Confessions of a Bicycle Race Promoter from Outside magazine Fred Dreier

Confessions of a Bicycle Race Promoter

The Friday morning after Kevin Underhill crashed, I returned to the Driveway auto racetrack around 7 A.M. The track’s owner, Bill Dollahite, greeted me. How was I doing, he asked.

I had already told Bill that we’d had to transport Underhill to the hospital the previous night. It was important for the venue owner to know that there had been a serious crash, because he might need to speak with local media outlets about the incident. But Bill had already seen the blood on the race course. A car club would be using the track at 9 A.M., Bill reminded me. We needed to have the venue cleaned up and prepared for their arrival.

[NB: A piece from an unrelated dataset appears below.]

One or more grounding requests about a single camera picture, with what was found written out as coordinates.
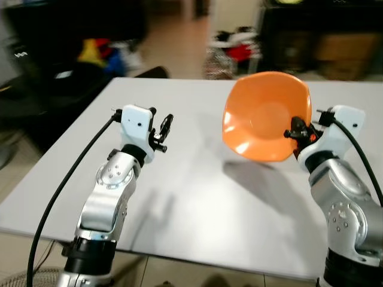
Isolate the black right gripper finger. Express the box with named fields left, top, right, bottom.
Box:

It was August 14, 2009, near the end of my first full eight-month season as the promoter and race director of the Driveway Series, a Thursday night road bike race at the far end of east Austin. I dumped PA cables, extension cords, and other equipment out of five-gallon buckets I’d been using as storage. I found a scrub brush and some Dawn dish soap, and went down to the tree-lined section of the track. I carried one bucket of clean water, one of soapy water.

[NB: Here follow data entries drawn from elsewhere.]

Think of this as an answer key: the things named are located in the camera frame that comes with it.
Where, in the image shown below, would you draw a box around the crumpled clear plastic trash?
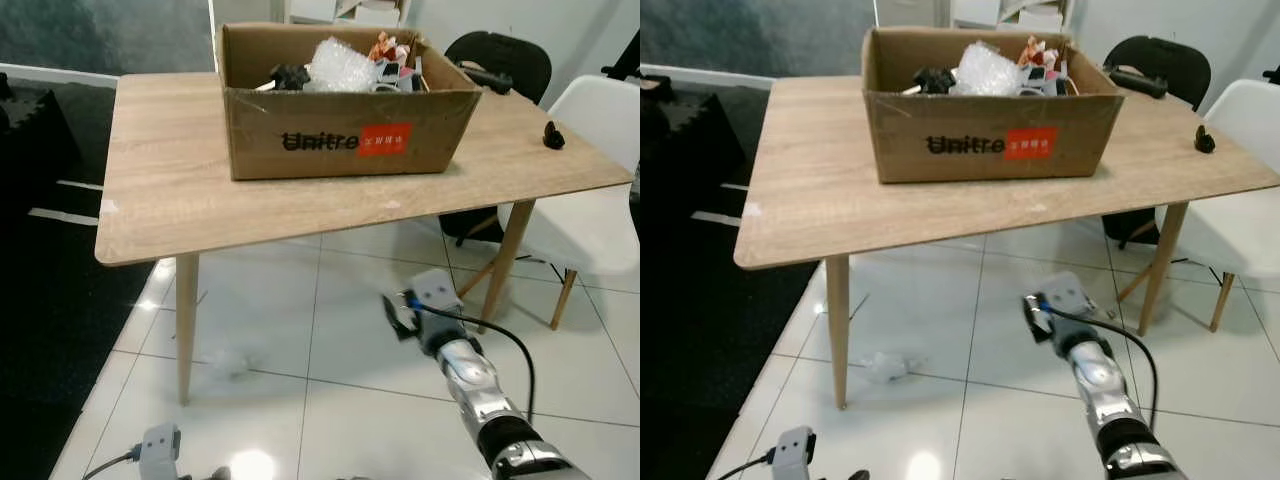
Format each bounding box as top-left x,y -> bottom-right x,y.
862,350 -> 926,386
200,345 -> 269,381

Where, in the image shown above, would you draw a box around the black crumpled trash item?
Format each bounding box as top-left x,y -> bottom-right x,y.
912,66 -> 956,96
268,63 -> 311,92

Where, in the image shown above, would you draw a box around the colourful wrapper trash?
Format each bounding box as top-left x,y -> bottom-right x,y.
368,31 -> 421,93
1018,35 -> 1069,97

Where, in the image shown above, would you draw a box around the brown cardboard box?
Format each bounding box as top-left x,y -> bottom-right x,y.
217,22 -> 484,182
862,26 -> 1126,185

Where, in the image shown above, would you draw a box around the clear bubble wrap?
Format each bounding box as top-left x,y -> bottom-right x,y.
955,40 -> 1026,97
305,37 -> 379,94

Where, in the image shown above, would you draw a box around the light wooden table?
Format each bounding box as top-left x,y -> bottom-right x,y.
95,70 -> 635,406
733,70 -> 1280,411

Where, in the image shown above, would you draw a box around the black chair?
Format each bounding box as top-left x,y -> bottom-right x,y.
1100,35 -> 1213,246
440,30 -> 553,246

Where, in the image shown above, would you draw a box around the white chair wooden legs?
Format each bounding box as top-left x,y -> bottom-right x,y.
460,75 -> 641,331
1115,78 -> 1280,333

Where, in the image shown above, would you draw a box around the black foam floor mat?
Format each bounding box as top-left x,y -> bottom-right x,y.
640,80 -> 821,480
0,75 -> 161,480

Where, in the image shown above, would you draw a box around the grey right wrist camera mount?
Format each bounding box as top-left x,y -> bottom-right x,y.
398,268 -> 467,351
1040,272 -> 1099,346

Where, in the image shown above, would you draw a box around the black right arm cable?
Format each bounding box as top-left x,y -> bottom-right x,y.
405,295 -> 537,421
1045,300 -> 1159,431

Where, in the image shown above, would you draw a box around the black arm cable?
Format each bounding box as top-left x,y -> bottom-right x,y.
1045,300 -> 1159,431
405,295 -> 537,421
82,450 -> 141,480
715,450 -> 779,480

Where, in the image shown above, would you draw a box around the black handle-shaped object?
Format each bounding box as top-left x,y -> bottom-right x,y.
1105,66 -> 1169,100
455,62 -> 515,96

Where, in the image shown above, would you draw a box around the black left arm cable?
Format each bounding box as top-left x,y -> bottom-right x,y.
715,450 -> 779,480
82,450 -> 141,480

I scrubbed the track for the next hour and a half, trying to get the blood stain out. I understood that the group of people Bill was hosting were paying for a premium experience. One of the members in the car club was a doctor from Austin’s Brackenridge Hospital, where we’d transported Underhill the previous evening. The doctor had finished a long overnight shift. We began to talk.

“Is Kevin going to be okay?” I asked. Because of medical privacy rules, the doctor couldn’t say much. He just told me, “I know you probably want to go home, but you should really go back to the hospital.”